**Supplied data**
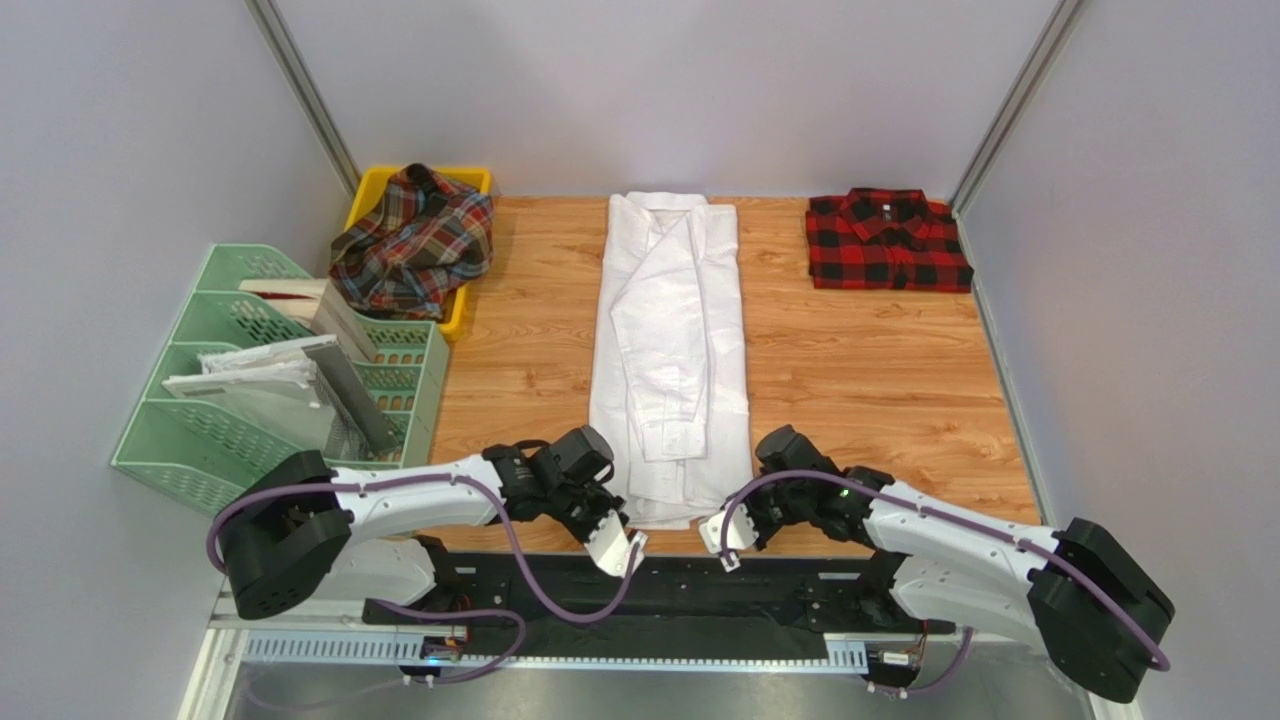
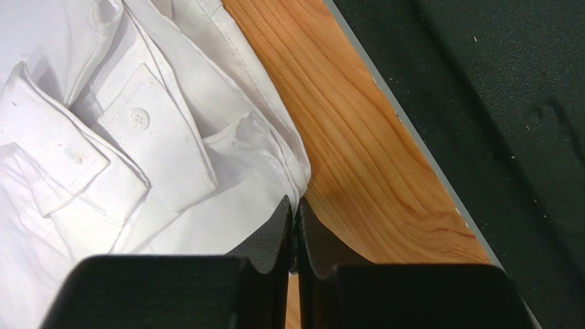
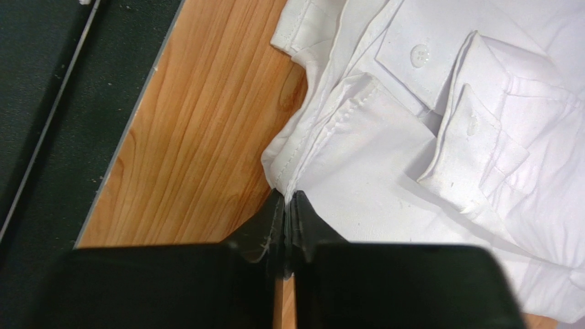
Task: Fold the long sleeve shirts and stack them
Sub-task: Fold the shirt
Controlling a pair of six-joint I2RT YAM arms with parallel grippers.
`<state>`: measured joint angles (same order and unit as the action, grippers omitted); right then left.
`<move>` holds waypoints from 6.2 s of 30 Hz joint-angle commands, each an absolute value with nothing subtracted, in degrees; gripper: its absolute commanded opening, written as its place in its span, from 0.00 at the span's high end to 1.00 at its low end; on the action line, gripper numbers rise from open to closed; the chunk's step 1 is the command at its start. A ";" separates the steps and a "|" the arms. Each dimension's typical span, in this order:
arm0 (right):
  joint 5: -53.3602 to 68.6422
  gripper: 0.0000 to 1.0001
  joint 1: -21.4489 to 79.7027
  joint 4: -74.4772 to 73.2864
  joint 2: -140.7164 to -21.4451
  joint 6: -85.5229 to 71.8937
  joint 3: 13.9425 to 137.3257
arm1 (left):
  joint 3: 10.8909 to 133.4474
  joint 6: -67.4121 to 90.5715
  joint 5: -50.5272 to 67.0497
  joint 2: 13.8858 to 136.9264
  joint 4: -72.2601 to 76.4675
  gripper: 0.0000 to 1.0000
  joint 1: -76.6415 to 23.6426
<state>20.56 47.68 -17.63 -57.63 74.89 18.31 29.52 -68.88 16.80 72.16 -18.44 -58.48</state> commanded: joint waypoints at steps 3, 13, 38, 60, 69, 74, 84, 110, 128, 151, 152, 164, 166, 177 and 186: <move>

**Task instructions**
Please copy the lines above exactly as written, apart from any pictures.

**The answer**
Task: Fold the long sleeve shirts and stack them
Sub-task: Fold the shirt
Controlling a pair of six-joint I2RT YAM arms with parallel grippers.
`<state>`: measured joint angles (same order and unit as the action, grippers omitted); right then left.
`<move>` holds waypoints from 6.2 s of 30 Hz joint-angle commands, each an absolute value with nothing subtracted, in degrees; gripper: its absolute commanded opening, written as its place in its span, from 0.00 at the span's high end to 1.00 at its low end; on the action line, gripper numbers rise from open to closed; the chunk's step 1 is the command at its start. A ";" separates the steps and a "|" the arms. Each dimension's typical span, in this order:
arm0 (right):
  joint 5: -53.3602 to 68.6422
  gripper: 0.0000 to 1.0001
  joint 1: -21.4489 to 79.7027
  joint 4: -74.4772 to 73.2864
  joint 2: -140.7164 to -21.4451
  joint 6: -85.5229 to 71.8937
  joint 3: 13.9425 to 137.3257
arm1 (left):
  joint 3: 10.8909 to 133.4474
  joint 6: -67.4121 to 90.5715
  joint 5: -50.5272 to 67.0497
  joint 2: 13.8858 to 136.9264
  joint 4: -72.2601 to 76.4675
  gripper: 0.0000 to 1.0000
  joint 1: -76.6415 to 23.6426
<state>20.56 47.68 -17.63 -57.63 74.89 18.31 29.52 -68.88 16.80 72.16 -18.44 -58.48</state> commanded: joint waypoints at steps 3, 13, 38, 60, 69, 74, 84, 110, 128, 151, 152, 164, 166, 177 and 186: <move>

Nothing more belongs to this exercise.